Jordan either does not see or chooses to ignore the fact that the Bendrix-Henry friendship absolutely depends on their manly reticence about what they both know but cannot talk about while Sarah is alive. Once they open their mouths about it, their friendship ceases to be one manifestation of the mute defiance of human response to the hammerblows of fate—or God—and takes on a decidedly contemporary and kinky cast. Does, we wonder, Henry “get off” on the idea of the affair between his wife and Bendrix? Neil Jordan seems to think so, as he brings forward the moment at which Bendrix moves in with Henry so that the two of them can take turns nursing her during an illness whose dragging out is part of the same process. Sarah in the novel is felled almost by a thunderbolt, like the V-1 that nearly kills Bendrix, and this keeps in the forefront of our attention Greene’s use of chance and accident to represent the apparent arbitrariness of God.
Yet it must be said that Jordan’s film does win points for its surprising respectfulness towards religion. True, very little survives of Greene’s fatalistic sense of being hunted down by a God he almost equally loved and hated. Bendrix says (mostly in voiceover) Greene’s words, but they don’t carry much conviction. It is also a mistake, I think, to omit the rationalist preacher, leaving Bendrix alone to make the anti-God case. But Sarah’s conversion is treated not as we would expect from Hollywood, as a species of lunacy, but with some delicacy and even sympathy. Even here, however, Jordan stumbles. He makes her go back on her promise to God to give Bendrix up, in fact to run off with him for a dirty weekend in Brighton—a detail of utterly un-Greenean tawdriness (as opposed to the many tawdrinesses that are very Greenean indeed).
But to make Sarah relapse is to treat a sacred vow with a jarring and, I suspect, a contemporary insouciance which suggests the lack of seriousness with which the film approaches religion, even when it tries to be respectful.
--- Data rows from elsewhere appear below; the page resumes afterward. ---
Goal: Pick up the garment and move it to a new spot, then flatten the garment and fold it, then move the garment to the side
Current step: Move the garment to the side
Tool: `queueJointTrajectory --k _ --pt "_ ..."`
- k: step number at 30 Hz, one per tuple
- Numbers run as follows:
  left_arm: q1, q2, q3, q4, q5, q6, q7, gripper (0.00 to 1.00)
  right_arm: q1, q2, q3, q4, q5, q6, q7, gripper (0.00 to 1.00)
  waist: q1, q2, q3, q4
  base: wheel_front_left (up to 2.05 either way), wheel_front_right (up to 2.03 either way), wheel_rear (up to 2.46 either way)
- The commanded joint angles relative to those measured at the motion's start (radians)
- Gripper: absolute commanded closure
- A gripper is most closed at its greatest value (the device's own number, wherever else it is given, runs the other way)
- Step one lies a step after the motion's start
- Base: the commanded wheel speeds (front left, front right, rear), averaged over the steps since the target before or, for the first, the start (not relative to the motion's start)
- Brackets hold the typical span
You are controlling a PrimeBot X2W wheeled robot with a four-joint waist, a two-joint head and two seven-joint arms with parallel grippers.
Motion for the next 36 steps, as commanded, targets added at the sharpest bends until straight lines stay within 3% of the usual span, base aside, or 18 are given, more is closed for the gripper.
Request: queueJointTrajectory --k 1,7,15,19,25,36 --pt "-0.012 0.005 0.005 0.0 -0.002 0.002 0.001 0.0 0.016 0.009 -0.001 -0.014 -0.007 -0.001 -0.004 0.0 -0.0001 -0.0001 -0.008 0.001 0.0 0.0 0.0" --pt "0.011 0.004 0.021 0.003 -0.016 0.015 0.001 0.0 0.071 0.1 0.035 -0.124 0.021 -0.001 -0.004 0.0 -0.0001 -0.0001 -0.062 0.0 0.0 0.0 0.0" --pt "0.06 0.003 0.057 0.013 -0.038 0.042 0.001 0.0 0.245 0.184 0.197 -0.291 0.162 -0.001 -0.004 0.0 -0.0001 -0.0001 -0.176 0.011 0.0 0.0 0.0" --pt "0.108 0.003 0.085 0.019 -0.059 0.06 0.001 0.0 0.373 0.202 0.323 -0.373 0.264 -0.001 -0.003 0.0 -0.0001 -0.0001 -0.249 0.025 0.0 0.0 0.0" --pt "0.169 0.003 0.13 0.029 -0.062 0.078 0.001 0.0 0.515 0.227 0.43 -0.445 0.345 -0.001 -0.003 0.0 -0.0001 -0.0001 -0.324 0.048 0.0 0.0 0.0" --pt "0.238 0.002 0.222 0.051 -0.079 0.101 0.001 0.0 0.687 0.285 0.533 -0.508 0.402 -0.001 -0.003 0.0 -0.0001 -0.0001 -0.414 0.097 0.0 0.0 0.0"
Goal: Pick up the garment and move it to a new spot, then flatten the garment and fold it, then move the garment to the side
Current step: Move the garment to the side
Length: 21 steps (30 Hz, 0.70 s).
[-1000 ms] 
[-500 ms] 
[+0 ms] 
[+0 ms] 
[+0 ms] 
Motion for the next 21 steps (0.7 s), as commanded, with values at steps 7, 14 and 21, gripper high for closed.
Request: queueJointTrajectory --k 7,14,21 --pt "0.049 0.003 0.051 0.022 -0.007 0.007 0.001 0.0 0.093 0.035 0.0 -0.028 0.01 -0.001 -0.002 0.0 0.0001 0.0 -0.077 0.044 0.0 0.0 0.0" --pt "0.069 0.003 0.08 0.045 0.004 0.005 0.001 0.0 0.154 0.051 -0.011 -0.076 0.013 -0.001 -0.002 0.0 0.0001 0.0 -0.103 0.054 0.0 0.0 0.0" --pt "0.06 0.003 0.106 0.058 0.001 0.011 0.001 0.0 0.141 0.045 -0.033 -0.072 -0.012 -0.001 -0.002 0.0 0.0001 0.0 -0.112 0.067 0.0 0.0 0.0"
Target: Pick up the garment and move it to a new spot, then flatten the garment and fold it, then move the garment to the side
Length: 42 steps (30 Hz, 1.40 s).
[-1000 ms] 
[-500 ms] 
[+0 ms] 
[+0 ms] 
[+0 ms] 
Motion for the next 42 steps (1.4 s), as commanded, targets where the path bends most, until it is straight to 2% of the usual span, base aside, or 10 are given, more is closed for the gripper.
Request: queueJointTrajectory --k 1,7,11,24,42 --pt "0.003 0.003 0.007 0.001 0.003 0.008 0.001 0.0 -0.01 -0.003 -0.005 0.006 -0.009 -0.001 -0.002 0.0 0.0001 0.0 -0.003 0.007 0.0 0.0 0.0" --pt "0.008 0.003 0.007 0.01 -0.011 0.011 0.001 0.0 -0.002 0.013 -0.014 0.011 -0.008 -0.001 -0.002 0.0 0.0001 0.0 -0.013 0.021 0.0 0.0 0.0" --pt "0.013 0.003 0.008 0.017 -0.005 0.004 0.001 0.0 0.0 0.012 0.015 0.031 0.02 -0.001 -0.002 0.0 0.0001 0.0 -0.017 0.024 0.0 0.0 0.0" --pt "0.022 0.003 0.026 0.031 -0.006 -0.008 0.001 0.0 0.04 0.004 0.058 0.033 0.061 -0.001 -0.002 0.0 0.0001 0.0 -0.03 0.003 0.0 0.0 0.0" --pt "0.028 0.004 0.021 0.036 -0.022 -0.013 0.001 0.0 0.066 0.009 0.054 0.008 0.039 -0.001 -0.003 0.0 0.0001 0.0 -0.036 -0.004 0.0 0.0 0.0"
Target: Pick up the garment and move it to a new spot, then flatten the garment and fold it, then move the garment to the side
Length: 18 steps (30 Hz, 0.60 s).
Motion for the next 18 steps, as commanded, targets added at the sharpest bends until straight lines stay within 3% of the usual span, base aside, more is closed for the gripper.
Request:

Jordan is able to grasp and to reproduce the piquancy of Sarah’s being unfaithful to her adulterous lover not with another man but with, of all things, faith. But he doesn’t seem to have any real religious feelings of his own and so cannot make us feel the power of Bendrix’s defiance: “I hate you, God. I hate you as though you existed.” It takes a lot of existential energy to produce this paradox, and Jordan hasn’t got it. Even as delivered by the excellent Mr. Fiennes, such a line looks out of place here. It is, however, just about enough to remind us of the momentousness of the question of faith for Graham Greene and for those who read him in the almost unimaginable past of only half a century ago.